In the recent case of Potocki v. Wells Fargo, the California Court of Appeal ruled that Wells Fargo did not breach the terms of a loan forbearance agreement by declining to modify a homeowner’s loan after the homeowner made three trial payments since the agreement clearly disclaimed a promise to modify. While a lender can owe a duty of care in processing load modifications, a lender cannot be found liable for breaching that duty in the absence of any allegations that suggest a failure to comply with the lender’s duty.
However, the California Homeowner Bill of Rights ("HBR") imposes a duty on a lender to provide specific reasons for denying a loan modification; a lender’s assertion that it did not have contractual authority to modify a loan because of limitations in its servicing agreement does not suffice as an explanation.
Plaintiff borrowers sued Wells Fargo Bank arising out of plaintiffs’ attempts to get a loan modification. The trial court ruled against Plaintiffs on Wells Fargo’s objections (i.e, demurrer) to the third amended complaint which alleged five causes of action: (1) breach of contract, (2) violation of Business & Professions Code §17200, (3) negligence, (4) violation of HBR ("Civil Code § 2923.6), and (5) intentional infliction of emotional distress.
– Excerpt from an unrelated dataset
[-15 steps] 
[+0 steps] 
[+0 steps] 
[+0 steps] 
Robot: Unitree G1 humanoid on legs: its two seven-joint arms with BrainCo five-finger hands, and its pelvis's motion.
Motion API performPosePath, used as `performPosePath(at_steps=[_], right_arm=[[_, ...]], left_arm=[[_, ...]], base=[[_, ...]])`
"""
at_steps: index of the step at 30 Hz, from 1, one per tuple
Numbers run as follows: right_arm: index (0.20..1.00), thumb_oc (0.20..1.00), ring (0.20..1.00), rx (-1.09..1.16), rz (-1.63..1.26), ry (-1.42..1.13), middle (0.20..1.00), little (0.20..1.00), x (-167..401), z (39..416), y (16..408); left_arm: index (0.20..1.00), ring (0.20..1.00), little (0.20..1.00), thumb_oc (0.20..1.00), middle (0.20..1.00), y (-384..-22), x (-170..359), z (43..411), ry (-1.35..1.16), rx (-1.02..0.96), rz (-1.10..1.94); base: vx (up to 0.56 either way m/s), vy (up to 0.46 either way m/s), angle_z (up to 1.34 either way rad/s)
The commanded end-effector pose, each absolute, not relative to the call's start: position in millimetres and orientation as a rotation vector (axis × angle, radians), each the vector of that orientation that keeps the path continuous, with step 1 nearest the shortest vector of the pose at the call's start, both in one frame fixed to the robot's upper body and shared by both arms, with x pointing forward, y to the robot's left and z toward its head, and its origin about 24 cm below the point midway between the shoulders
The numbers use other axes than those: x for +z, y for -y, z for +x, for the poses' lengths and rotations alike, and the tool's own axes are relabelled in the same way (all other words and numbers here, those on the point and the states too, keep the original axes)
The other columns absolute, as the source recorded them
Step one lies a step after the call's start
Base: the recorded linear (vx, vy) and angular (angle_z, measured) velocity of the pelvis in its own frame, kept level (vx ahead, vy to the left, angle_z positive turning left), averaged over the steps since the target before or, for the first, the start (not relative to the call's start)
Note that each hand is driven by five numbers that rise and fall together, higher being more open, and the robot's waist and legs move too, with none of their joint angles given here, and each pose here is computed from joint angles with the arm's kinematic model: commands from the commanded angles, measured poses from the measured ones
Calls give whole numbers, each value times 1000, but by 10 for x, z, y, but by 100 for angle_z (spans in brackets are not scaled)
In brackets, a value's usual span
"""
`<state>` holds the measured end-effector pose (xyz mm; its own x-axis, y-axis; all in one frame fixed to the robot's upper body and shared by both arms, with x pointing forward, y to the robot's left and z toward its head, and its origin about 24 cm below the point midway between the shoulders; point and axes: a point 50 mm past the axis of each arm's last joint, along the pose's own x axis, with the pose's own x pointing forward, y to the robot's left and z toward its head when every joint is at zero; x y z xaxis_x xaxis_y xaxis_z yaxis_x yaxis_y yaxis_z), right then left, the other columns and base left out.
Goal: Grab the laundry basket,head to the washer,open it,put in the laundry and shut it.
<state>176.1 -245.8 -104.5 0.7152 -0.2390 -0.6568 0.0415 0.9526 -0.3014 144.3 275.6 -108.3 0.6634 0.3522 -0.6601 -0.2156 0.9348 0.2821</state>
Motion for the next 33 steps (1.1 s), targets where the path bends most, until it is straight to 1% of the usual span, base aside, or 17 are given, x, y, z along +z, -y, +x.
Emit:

On appeal, plaintiffs contended their third amended complaint sufficiently alleged causes of action and argued: (1) the forbearance agreement obligated Wells Fargo to modify their loan; (2) the trial court erred in finding Wells Fargo owed no duty of care; (3) Wells Fargo’s denial of a loan modification was not sufficiently detailed to satisfy the HBR; and(4) a claim of intentional infliction of emotional distress was sufficiently pled.
The Appellate Court found that only Plaintiffs’ third contention had merit for a potential violation of the HBR, and remanded the case back to the trial court for further proceedings.
Plaintiffs purchased their home in 2004. In 2009, they fell several months behind on mortgage payments. They contacted their mortgage servicer, Wells Fargo, and were offered a loan modification in exchange for agreeing to make three trial payments of $1,633.53.
Plaintiffs made the three payments but were never provided mortgage modification paperwork. Three months later, a notice of default was recorded. Shortly after, plaintiffs filed a lawsuit against Wells Fargo alleging wrongful foreclosure related claims, but it was dismissed by plaintiffs, and the complaint in the Potockicase was filed in early 2014.
In late 2014, plaintiffs submitted a completed loan modification application with supporting documents requested by Wells Fargo. Wells Fargo reviewed plaintiffs for two separate modifications: a Home Affordable Modification Program or “HAMP” modification, and a non-HAMP “Trial Payment Plan” modification.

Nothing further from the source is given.